Platforms reside at academic institutions where the appropriate infrastructure, including laboratory, common space and sharing of equipment, already exists to assist in the proposed research and add value to the MIP user facility. MIPs are also funded for acquisition and development of new equipment, tools, and supporting technologies that will position and maintain the facility at the frontier of the proposed materials research area. Tools (or suite of tools) acquired or developed through a MIP award are novel and/or unique and go beyond the scope and scale of those tools that are acquired through other NSF modes of support, such as the Major Research Instrumentation (MRI) program.

The MIP Program will support acquisition and development of instruments, software and databases; service contracts on purchased equipment; professional staffing including support for the principal investigators, other senior personnel and technicians; and a limited number of students and postdoctoral researchers. Five-year awards totaling $15,000,000 to $25,000,000 for the award period are anticipated. Equipment acquisition and development is expected to be mainly in the first few years. User facility operation may ramp up over time and is expected to reach a steady state by year 4. Approximately 50% of the MIP funds provided by NSF, after subtracting instrument acquisition and development costs, should be devoted to the user facility operation.

The MIP program will NOT support requests for any of the following:

  • Construction, renovation or modernization of rooms, buildings or research facilities;
  • General purpose and supporting equipment. Supporting equipment refers to basic, durable components of a research facility that are integral to its operation (e.g., fume hoods, elevators, laboratory casework, cryogen storage systems, general-purpose computational or data storage systems);
  • Sustaining infrastructure and/or building systems.
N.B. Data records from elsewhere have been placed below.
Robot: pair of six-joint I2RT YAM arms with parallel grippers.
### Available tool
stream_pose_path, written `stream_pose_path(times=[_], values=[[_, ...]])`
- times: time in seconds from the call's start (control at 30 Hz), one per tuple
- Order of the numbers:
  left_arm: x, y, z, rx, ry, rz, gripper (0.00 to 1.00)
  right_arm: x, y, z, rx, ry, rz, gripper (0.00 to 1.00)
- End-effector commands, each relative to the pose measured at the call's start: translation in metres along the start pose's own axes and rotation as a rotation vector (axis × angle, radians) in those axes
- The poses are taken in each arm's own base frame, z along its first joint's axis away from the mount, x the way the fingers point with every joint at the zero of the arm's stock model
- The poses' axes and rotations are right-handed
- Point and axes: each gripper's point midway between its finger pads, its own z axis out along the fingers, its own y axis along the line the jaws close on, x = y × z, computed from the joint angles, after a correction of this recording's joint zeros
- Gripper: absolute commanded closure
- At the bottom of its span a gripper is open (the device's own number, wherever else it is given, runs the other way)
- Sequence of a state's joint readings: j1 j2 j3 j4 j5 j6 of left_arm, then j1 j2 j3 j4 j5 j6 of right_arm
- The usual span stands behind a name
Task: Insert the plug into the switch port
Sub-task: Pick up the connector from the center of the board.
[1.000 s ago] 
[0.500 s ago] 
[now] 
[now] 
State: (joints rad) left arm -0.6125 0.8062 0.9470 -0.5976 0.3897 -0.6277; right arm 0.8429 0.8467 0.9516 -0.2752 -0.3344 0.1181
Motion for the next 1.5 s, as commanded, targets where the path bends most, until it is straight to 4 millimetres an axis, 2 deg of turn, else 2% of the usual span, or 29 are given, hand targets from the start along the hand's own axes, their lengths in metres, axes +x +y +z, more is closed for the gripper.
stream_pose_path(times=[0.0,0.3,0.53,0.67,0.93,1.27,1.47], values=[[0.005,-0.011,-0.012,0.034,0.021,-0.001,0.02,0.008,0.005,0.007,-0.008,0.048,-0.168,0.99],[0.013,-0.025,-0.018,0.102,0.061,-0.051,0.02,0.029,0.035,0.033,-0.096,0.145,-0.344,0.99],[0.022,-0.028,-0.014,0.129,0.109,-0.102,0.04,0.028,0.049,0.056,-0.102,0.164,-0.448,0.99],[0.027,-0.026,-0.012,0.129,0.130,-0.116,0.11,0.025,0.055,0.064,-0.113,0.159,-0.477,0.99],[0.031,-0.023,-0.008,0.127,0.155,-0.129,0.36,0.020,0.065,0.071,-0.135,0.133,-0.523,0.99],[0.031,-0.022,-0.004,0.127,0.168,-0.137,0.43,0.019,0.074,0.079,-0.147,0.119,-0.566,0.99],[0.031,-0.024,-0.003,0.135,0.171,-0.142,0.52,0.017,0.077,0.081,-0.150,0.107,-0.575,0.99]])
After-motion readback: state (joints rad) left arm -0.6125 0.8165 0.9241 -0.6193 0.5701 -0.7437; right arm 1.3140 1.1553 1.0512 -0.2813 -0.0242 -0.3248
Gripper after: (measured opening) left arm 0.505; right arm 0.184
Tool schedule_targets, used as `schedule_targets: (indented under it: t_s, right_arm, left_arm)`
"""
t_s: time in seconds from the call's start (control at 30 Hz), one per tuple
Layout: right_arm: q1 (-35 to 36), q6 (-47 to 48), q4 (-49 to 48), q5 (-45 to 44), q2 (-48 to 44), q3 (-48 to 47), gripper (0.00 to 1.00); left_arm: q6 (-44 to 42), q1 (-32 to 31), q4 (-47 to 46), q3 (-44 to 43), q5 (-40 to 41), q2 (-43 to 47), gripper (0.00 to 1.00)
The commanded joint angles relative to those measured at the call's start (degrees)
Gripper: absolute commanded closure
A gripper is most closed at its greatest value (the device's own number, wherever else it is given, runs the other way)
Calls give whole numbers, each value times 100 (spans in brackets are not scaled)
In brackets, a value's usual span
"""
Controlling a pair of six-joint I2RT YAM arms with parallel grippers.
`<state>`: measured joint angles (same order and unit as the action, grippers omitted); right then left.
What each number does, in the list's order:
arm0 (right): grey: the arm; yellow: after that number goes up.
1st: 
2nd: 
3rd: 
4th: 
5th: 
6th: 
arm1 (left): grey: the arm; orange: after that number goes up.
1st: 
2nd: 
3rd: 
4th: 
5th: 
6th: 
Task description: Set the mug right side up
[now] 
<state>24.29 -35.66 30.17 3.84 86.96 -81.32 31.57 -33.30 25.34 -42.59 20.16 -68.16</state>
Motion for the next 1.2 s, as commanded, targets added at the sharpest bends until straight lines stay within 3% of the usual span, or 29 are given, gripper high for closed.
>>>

This category includes (but is not limited to) the installation of or upgrades to infrastructure related to the supply of power, ventilation, water or research gases, routine multi-purpose computer networks, standard safety features, and other general purpose systems (e.g., toxic waste removal systems, and telecommunications equipment); or
  • General purpose platforms or environment. This category includes (but is not limited to) general purpose fixed or non-fixed structures and vehicles whose role is to host or transport an instrument.

DMR manages the MIPs through the National Facilities and Instrumentation program in the division. MIPs are awarded as cooperative agreements with an initial commitment of five years, with the possibility of one five-year renewal, subsequent to a rigorous and favorable review by NSF.

III. AWARD INFORMATION

Anticipated Type of Award: Cooperative Agreement.

The number of awards will depend on the availability of funds and the quality of the proposals.

Awards totaling $15,000,000 to $25,000,000 over a five-year period are anticipated. The proposed budget must be commensurate with the scope of the project and thoroughly justified in the proposal. MIP funding is provided yearly. Pending the availability of funds, it is anticipated that $12,000,000 will be available in Fiscal Year 2019.

IV. ELIGIBILITY INFORMATION

Who May Submit Proposals:

Proposals may only be submitted by the following:

  • Institutions of Higher Education (IHEs) - Two- and four-year IHEs (including community colleges) accredited in, and having a campus located in the US, acting on behalf of their faculty members. Special Instructions for International Branch Campuses of US IHEs: If the proposal includes funding to be provided to an international branch campus of a US institution of higher education (including through use of subawards and consultant arrangements), the proposer must explain the benefit(s) to the project of performance at the international branch campus, and justify why the project activities cannot be performed at the US campus.

Who May Serve as PI:

There are no restrictions.

Limit on Number of Proposals per Organization: 1

One (1) per organization as lead institution. Potential PIs are advised to contact their Sponsored Projects Office regarding processes used to select proposals for submission.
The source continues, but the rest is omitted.